Using the entries below, output each line exactly from the first through the one that contains "<point>383,201</point>".

Dataset items:
========

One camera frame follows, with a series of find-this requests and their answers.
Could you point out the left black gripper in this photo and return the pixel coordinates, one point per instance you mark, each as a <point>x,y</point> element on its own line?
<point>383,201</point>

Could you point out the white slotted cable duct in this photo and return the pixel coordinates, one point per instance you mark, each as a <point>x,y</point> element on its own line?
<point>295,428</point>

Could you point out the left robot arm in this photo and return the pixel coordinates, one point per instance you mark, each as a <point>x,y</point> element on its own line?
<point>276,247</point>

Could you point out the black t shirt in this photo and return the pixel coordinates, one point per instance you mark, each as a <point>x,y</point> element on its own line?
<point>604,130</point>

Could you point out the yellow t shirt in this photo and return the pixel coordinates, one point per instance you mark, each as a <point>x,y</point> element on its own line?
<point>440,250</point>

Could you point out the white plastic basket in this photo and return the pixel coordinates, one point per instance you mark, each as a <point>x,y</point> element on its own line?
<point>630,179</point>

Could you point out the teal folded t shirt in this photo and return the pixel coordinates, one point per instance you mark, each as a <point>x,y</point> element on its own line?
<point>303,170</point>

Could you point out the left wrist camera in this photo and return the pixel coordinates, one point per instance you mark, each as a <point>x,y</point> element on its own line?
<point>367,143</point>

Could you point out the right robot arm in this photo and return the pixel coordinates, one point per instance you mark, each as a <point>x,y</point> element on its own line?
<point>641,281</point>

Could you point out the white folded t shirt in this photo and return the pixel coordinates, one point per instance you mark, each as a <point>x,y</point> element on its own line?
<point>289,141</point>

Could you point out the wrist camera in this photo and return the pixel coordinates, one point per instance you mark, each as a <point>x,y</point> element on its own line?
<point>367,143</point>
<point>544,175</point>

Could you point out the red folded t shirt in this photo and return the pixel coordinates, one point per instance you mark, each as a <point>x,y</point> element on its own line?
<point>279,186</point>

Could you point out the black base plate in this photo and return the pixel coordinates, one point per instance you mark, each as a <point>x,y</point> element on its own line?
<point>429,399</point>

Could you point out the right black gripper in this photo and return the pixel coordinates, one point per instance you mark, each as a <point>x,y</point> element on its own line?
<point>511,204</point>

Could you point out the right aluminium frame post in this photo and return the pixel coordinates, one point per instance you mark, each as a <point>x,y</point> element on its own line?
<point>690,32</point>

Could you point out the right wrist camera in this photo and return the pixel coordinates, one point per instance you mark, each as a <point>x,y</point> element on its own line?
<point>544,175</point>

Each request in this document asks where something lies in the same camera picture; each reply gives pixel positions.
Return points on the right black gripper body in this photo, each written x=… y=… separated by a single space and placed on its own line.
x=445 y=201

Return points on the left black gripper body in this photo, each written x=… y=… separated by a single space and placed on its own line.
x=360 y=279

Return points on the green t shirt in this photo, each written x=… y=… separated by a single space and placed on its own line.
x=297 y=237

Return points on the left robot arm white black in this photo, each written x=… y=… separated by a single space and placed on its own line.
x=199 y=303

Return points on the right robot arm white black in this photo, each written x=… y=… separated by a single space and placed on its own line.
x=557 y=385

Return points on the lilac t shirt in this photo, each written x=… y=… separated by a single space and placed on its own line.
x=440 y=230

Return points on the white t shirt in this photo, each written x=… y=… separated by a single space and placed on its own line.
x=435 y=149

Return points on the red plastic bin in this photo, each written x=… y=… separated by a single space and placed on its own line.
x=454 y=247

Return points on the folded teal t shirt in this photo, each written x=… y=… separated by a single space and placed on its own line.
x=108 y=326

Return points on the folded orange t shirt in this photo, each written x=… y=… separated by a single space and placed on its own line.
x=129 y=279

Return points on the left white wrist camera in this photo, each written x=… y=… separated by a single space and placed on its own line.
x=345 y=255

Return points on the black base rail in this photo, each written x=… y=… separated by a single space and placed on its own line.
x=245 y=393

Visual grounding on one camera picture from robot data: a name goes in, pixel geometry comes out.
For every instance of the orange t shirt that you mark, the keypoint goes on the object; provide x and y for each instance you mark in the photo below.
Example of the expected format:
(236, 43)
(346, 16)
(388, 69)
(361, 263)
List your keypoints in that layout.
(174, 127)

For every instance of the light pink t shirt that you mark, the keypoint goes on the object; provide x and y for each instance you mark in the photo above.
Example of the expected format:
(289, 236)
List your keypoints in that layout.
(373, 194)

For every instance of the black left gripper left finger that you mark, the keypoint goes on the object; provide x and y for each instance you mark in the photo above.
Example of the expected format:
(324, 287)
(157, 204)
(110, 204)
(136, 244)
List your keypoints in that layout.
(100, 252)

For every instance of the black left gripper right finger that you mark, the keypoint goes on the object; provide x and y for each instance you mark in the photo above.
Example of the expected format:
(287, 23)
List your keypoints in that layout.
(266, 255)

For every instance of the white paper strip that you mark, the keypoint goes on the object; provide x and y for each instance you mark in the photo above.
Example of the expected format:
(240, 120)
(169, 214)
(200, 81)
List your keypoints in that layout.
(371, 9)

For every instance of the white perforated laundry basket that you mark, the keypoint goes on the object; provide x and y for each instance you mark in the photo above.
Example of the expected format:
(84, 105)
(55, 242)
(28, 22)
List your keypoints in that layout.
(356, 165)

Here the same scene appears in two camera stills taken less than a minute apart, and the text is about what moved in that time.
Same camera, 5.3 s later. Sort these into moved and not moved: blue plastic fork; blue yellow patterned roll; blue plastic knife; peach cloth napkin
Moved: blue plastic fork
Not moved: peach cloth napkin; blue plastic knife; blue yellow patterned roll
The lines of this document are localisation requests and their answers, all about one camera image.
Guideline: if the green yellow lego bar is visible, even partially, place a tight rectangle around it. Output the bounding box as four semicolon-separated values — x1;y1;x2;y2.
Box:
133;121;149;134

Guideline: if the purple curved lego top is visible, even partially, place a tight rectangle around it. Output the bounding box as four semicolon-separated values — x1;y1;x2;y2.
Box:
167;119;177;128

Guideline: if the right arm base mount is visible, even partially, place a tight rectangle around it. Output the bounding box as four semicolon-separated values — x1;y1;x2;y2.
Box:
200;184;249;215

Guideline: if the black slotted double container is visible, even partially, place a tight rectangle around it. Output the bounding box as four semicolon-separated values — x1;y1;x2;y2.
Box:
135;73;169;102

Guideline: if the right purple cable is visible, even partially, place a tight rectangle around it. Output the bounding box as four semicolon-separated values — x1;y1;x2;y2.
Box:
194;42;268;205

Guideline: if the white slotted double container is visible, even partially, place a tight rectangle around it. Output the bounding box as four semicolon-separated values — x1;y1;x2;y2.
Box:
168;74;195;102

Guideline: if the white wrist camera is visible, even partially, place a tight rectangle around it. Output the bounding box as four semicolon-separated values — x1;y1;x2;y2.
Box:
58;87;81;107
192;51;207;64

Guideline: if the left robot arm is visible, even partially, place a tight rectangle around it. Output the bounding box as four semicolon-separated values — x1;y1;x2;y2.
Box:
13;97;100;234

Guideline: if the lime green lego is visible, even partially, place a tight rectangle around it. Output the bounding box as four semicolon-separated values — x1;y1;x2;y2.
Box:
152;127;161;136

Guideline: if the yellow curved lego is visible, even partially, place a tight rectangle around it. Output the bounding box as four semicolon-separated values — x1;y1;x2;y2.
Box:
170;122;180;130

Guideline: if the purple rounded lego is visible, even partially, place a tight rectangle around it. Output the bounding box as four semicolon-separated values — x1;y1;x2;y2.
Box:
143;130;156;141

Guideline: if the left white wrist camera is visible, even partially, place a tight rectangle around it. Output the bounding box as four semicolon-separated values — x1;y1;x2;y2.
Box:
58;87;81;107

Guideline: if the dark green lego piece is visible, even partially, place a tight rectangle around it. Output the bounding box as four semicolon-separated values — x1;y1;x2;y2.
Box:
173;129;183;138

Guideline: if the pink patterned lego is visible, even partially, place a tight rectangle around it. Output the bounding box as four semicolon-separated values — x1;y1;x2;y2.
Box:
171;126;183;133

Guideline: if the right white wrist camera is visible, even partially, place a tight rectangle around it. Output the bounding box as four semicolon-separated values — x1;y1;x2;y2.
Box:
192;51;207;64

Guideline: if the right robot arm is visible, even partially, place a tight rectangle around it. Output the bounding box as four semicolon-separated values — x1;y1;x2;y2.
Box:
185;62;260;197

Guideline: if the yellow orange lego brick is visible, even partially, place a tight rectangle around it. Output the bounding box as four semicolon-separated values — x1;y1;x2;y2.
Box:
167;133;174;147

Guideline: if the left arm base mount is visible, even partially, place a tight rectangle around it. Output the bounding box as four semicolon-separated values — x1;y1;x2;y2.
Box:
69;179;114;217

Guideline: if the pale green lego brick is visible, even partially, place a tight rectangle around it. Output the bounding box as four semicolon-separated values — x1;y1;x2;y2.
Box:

========

■ **REPLY TO THE EXERCISE**:
One camera frame follows, with a series of find-this requests and their answers.
Could you point out the left black gripper in this photo and return the pixel coordinates, one point per instance you mark, each as a <point>x,y</point> element on its own line?
<point>383,201</point>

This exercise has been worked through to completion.